So just throwing this out because I doubt many people in my position even find these boards. I am sure I had hep C for a long time, but went acute end of 2020. Thought I was long-haul C19 at first, but then got tested and woot, hep C. My viral loads were in the high hundreds, so I know that puts me way on the low end of spectrum. After a bunch of back and forth (had to get insurance, had to get a biopsy, etc), started 12/22/22 (today is 1/22/23). First 1 - 2 days bad stomach. After that about a week of major fog in the brain for 1 - 2 hours after I took meds. Now, seem to have settled into A. Stomach sucks but not terrible (and it sucked before from the hep so...ehh), foggy brain for 1 -2 hrs after pills, but completely functional. I have some significant swelling in legs/ankles, but had that before I started and it hasn't gotten better/worse (I gained 90 pounds during c-19 so pretty sure that's where that is coming from; dropped 30 off so far). Other side effects: Less appetite, some nights just don't sleep (once every 7 -10 days), that's it.

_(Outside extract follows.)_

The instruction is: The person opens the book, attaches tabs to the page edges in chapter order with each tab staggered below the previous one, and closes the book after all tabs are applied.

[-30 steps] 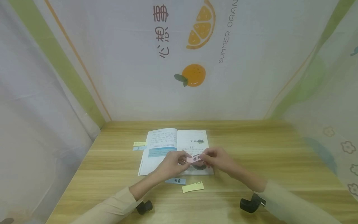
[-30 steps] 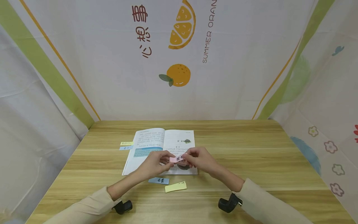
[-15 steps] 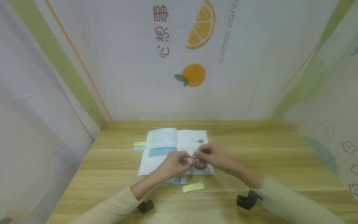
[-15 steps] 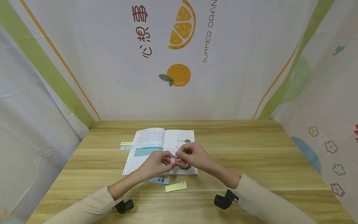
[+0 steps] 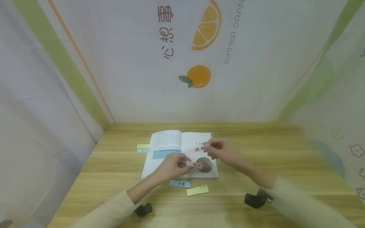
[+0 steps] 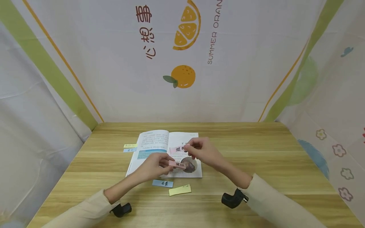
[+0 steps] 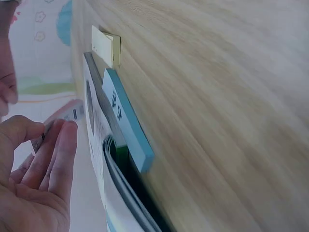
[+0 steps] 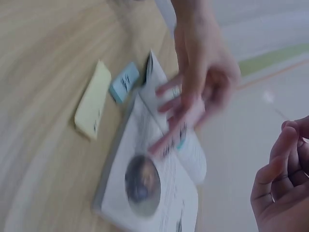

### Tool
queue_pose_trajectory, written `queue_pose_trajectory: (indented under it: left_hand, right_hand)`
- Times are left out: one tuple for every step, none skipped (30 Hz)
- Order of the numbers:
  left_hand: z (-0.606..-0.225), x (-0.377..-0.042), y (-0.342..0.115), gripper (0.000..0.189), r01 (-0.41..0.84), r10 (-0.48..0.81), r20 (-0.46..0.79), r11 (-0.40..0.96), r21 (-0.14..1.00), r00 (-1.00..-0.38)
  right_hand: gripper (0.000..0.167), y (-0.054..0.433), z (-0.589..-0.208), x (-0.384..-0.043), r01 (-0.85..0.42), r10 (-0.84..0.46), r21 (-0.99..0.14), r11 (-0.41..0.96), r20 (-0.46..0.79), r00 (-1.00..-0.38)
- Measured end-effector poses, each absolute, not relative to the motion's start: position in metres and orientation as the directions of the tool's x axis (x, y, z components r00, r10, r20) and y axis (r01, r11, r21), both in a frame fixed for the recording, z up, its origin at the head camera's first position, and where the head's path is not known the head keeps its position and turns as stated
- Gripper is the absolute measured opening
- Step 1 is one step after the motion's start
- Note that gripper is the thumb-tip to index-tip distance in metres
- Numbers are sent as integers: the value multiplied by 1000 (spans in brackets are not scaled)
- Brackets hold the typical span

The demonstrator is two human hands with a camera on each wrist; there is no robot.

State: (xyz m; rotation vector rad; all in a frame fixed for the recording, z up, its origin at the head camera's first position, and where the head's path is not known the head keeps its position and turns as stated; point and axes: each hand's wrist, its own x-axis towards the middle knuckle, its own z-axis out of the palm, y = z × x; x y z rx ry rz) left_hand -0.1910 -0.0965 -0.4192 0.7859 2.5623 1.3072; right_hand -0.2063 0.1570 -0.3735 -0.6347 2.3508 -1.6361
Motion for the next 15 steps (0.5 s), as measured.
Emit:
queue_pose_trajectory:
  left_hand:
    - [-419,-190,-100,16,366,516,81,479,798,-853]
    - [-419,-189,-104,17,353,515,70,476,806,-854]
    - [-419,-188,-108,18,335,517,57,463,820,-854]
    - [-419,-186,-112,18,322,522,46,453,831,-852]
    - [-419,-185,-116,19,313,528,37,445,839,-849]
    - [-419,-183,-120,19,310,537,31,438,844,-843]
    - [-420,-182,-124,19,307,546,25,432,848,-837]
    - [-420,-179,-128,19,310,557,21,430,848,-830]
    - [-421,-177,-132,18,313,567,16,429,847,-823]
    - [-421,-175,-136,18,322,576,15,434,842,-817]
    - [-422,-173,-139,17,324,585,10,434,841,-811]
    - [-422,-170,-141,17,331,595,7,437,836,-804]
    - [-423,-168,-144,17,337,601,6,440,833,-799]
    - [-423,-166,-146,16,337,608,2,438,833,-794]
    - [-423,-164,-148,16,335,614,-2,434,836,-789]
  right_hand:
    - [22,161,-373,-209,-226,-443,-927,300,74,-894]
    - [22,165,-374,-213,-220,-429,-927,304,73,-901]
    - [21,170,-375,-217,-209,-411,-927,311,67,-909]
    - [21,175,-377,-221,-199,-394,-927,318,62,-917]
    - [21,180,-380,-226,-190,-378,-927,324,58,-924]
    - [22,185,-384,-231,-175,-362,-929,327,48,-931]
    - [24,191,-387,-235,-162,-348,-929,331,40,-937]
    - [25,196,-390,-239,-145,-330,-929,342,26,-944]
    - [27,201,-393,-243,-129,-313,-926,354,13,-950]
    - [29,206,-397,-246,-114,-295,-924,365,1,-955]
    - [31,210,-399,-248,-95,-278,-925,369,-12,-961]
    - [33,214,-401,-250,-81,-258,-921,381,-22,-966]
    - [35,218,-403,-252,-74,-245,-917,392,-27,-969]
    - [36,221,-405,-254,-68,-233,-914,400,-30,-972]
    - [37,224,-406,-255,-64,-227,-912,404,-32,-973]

All in all nothing that interferes with my life; I still work, exercise, do my thing. Probably worst part is I really enjoy a cocktail every night and I went cold turkey on that 3 days before I started, so I kinda hate everyone right now but fairly certain that's from my lack of Maker's mark, not the meds.

Just my personal experience. Done on 3/1, hope things don't get bad but no indication they will. Oh, one other thing. First intera-meds blood test 3 days ago; viral at 0. So really hope that sticks.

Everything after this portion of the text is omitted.